In genere sono gli altri, chi resta a ritualizzare la morte di chi non c’è più; i riti servono a fare il lutto, a trattenere chi se ne è andato anche attraverso il pensiero magico (Didion) e poi quando arriva il momento a lasciarli andare per davvero, a tenerceli come sono, “morti”. Qui Murgia si sta preparando a lasciar andare se stessa, a domare la paura per ciò che c’è ancora da perdere. È lei ad appendere gli abiti nel suo giardino in una installazione surreale ed ironica (nell’ultimo racconto è la sorella di una defunta che organizza questa specie di vide-dressing per regalare o disfarsi degli abiti assurdi, mai messi, ricordi con gli amici di una agenda in cui l’intensità dell’amicizia si accorda alla frequenza degli incontri settimanale o trimestrale).
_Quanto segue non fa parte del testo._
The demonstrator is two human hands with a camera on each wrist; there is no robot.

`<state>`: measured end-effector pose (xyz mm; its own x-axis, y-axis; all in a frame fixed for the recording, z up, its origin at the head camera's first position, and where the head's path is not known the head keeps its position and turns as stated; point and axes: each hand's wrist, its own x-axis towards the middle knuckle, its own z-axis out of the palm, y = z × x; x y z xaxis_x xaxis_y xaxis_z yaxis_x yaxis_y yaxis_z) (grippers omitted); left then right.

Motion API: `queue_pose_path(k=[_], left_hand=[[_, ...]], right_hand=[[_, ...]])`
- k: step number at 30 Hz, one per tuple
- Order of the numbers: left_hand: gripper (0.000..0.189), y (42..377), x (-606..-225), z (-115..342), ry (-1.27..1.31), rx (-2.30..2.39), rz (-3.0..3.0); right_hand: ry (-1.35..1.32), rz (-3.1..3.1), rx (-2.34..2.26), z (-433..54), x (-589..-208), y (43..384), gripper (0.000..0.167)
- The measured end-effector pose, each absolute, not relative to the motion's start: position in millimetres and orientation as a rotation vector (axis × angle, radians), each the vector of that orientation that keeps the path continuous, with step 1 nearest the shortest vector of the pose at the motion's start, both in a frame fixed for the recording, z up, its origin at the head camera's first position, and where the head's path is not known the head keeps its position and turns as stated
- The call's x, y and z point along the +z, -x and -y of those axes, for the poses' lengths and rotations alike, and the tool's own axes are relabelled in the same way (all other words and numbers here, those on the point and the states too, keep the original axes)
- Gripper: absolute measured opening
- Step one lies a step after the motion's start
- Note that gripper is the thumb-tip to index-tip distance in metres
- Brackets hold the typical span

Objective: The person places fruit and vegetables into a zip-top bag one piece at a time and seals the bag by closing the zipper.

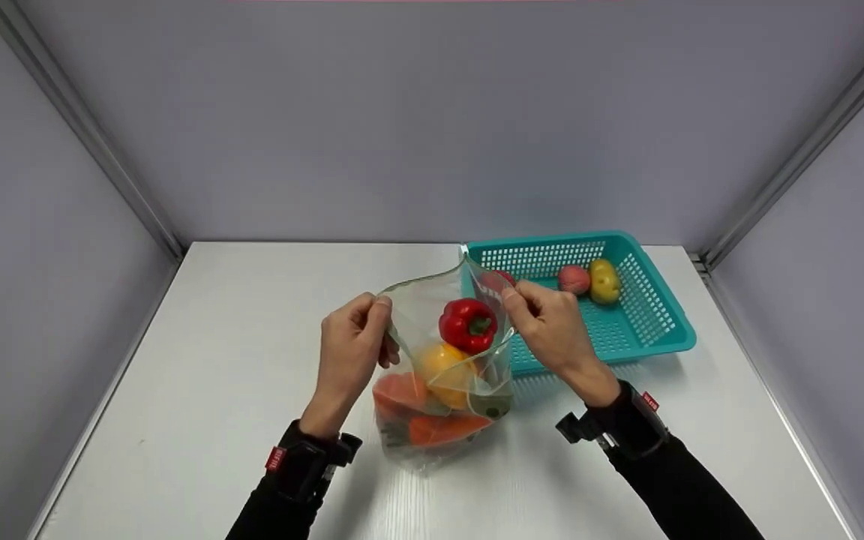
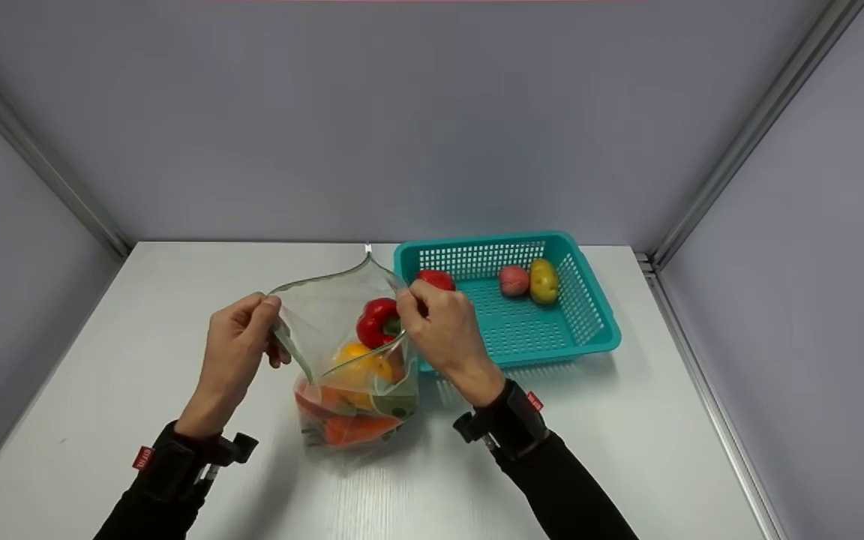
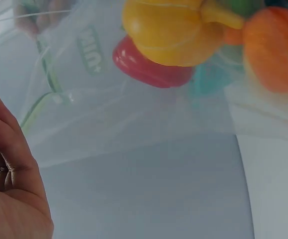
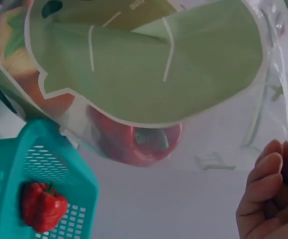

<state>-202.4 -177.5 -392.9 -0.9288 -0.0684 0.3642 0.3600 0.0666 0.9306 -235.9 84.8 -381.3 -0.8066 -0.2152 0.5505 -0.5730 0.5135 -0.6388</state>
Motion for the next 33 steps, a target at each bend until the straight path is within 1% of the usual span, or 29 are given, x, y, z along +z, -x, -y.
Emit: queue_pose_path(k=[10, 16, 22, 30, 33], left_hand=[[0.038, 202.1, -407.3, 171.1, 0.234, -1.984, 2.077], [0.038, 201.3, -409.5, 171.1, 0.223, -1.957, 2.097], [0.038, 199.3, -410.2, 169.2, 0.223, -1.957, 2.106], [0.038, 194.8, -412.5, 166.1, 0.226, -1.965, 2.106], [0.039, 194.4, -413.3, 165.1, 0.238, -1.963, 2.103]], right_hand=[[-0.599, 2.500, 1.238, -101.5, -391.4, 234.7, 0.039], [-0.589, 2.468, 1.309, -109.4, -389.2, 241.6, 0.043], [-0.536, 2.527, 1.169, -120.4, -387.1, 266.0, 0.041], [-0.476, 2.710, 0.913, -128.4, -393.7, 307.4, 0.027], [-0.506, 2.793, 0.860, -128.9, -399.5, 319.9, 0.026]])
Quegli abiti sono le multiple vite già vissute, “pelli di rettile, mute del serpente che era stata sua sorella, velenosa e calda, piena di spire”. Una versione tutta femminile di Golconda di Magritte in cui alla pioggia di uomini in bombetta tutti uguali, tutti depressi, grigi, insonni, vivi o piuttosto già morti, autoritratti di Magritte, si sostituisce una pioggia di abiti diversi, di una donna che non ha paura di attirare l’attenzione, di essere diversa, di sperimentare, del ridicolo o del serio.

Il vero pensiero magico per noi semplici lettori resta la scrittura (romanzo o racconto non importa), quella sostenuta da coerenza e ragionamento radicale, l’unica capace di rovesciare la storia dei fatti. Ai membri della sua queer family resteranno i giorni di festa, il meriggio, la notte, la sua parola, il suo canto. Loro fermeranno gli orologi. Ma questa sarà una storia privata.

Ognuno di noi possiede una doppia cittadinanza, quella dei sani e quella dei malati e, prima o poi, anche se solo per una breve  parentesi, tutti dobbiamo mostrare il secondo passaporto. La malattia è una cittadinanza più onerosa ma in un senso diverso da quello usato da Sontag, più onerosa perché il ruolo dell’intellettuale diventa più oneroso: racconta Murgia ora posso dire tutto nessuno può farmi niente, cosa fanno mi licenziano. E qui noi possiamo solo seguirla e poi quando arriverà il momento lasciarla andare.